Experiment and CFD of a High-lift Configuration Civil Transport Aircraft Model

This paper presents the results of the first wind tunnel testing for a high-lift configuration aircraft model in JAXA. Main objective of the research is to develop the design methodology for a high-lift system. During the research process, validation data for a complex configuration assuming actual aircraft was essential for an advancement of CFD technology with high accuracy and reliability. As the step of our research, a civil transport aircraft model equipped with high-lift devices, fuselage, nacelle-pylon, slat tracks and Flap Track Fairings (FTF) was newly designed and produced, then lowspeed wind tunnel test was conducted. The first testing was aiming to store large amount of basic aerodynamic information by various measurement techniques to provide the experimental data for CFD validation and to understand flow physics. Navier-Stokes computation was performed on unstructured hybrid mesh, simultaneously. As a result of the testing, two kinds of Reynolds number effects within linear region and also at stall region were observed. Analysis of static pressure distribution and flow visualization gave the knowledge to understand the aerodynamic performance. CFD could capture the whole characteristics in basic aerodynamics even for such a complicated model geometry and its flow field, while differences between the experimental results and CFD were shown.
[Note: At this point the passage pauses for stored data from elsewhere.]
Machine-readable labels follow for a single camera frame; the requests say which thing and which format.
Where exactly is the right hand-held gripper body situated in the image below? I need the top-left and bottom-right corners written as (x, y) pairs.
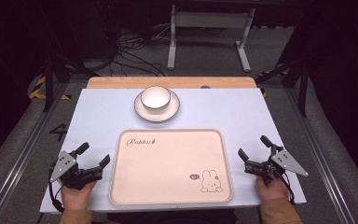
top-left (243, 145), bottom-right (310, 185)

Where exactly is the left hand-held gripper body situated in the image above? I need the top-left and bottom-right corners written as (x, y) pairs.
top-left (48, 150), bottom-right (104, 191)

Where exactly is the person's right hand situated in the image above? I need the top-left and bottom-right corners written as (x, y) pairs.
top-left (255, 175), bottom-right (291, 203)

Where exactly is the person's left hand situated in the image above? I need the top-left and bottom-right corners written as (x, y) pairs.
top-left (60, 181), bottom-right (98, 213)

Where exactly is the black tape cross mark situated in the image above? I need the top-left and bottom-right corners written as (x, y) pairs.
top-left (48, 122), bottom-right (69, 143)

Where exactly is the pale blue table mat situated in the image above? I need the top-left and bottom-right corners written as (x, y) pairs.
top-left (39, 88), bottom-right (308, 215)

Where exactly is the black tripod stand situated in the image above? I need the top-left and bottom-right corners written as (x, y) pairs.
top-left (255, 58), bottom-right (310, 118)
top-left (41, 50), bottom-right (101, 113)

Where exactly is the pink tray with rabbit print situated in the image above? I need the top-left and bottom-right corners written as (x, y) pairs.
top-left (108, 128), bottom-right (234, 206)

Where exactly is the white plate with dark rim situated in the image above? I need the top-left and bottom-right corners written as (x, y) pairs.
top-left (133, 90), bottom-right (181, 123)

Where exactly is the yellow and black floor tape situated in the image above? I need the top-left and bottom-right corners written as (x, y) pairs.
top-left (27, 76), bottom-right (73, 101)

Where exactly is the white bowl with dark rim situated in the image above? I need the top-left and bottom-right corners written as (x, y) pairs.
top-left (140, 85), bottom-right (172, 115)

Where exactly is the white metal stand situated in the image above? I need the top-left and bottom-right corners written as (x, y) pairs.
top-left (167, 4), bottom-right (256, 74)

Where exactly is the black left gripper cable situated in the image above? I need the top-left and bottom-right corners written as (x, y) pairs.
top-left (48, 167), bottom-right (66, 215)

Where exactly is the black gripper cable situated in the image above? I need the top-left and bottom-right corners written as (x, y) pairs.
top-left (48, 167), bottom-right (66, 215)
top-left (278, 172), bottom-right (296, 206)

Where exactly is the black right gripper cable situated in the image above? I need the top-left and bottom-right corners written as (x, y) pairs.
top-left (278, 172), bottom-right (296, 206)

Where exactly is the aluminium floor rail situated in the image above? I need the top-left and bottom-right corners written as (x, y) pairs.
top-left (283, 88), bottom-right (358, 224)
top-left (0, 82), bottom-right (70, 224)

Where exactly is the bundle of black floor cables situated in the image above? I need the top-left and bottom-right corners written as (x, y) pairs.
top-left (109, 26), bottom-right (170, 77)

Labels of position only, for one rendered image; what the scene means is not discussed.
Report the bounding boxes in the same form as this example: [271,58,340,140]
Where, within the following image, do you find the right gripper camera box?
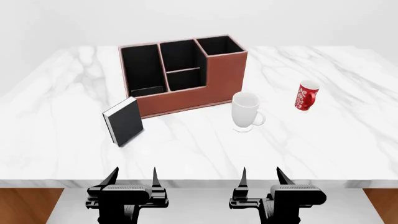
[269,184,328,207]

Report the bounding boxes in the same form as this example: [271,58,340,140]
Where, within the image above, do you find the red patterned footed mug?
[294,80,321,114]

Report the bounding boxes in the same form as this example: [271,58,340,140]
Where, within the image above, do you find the brown leather desk caddy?
[118,34,249,119]

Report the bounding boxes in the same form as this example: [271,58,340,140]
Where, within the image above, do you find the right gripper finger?
[233,166,250,200]
[275,166,295,187]

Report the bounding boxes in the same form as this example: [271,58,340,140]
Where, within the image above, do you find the white footed mug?
[231,91,267,134]

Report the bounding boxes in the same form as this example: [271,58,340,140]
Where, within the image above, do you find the black hardcover book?
[102,96,146,147]

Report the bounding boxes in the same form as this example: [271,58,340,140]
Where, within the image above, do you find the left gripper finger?
[150,166,167,198]
[86,166,120,196]

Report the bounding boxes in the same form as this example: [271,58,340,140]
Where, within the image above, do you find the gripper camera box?
[269,184,328,207]
[99,184,152,207]

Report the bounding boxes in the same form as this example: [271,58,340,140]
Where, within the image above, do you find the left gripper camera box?
[99,184,152,207]

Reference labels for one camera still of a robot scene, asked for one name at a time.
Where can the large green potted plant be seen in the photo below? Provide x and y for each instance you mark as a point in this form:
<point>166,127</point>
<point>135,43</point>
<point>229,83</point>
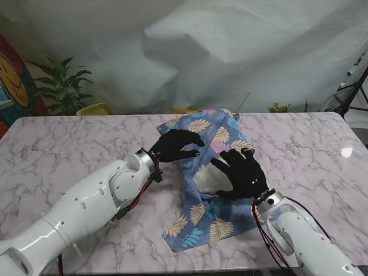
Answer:
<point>64,89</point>

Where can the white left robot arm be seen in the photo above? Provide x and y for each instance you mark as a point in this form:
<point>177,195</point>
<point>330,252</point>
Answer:
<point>74,218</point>

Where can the small green plant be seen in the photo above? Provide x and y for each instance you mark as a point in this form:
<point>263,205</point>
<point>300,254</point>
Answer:
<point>278,108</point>

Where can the colourful smiley face board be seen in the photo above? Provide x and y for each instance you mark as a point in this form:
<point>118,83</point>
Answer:
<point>14,83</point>

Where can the blue leaf print pillowcase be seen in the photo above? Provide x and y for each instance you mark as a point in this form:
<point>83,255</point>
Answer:
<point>201,218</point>

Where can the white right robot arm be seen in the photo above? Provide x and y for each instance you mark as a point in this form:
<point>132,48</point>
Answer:
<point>302,233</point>

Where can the thin brown stick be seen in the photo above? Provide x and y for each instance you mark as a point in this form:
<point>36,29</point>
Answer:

Designing of Slat Cove Filler as a Noise Reduction Device for Leading-edge Slat

The purpose of this study is to design noise reduction devices for leading-edge slat which is called as a slat cove filler (SCF), from both aerodynamic and acoustic points of view. From the previous studies, a SCF seems to have an effect on reducing broadband noise by forming substantially continuous shape instead of a slat cusp configuration. However, there are some studies which indicate the decrease of aerodynamic performance when the SCF is attached. Since the primary feature of high-lift-devices is to increase aerodynamic performance, reduction of maximum lift coefficient or stall angle etc. is not acceptable even if the device is effective in reducing noise. In order understand both features, two kinds of flow solver, UPACS and UPACS-LES codes, are used to simulate steady and unsteady flows around slats. The UPACS code is used mainly for aerodynamic force prediction, and UPACS-LES is used to understand the noise generation and reduction mechanism. Based on the simulations, it became apparent that if the SCF is designed while maintaining the geometry around the slat trailing edge and the main element leading edge, the aerodynamic performance will be the same as that of the baseline. Also, to suppress the noise as much as possible, it is important to reduce small separation along the lower surface of a SCF, which seems to be caused by adverse pressure gradient. Additionally, wind tunnel experiments are performed for verification purpose. The SCF designed in this study satisfies both aerodynamic and acoustic performance successfully.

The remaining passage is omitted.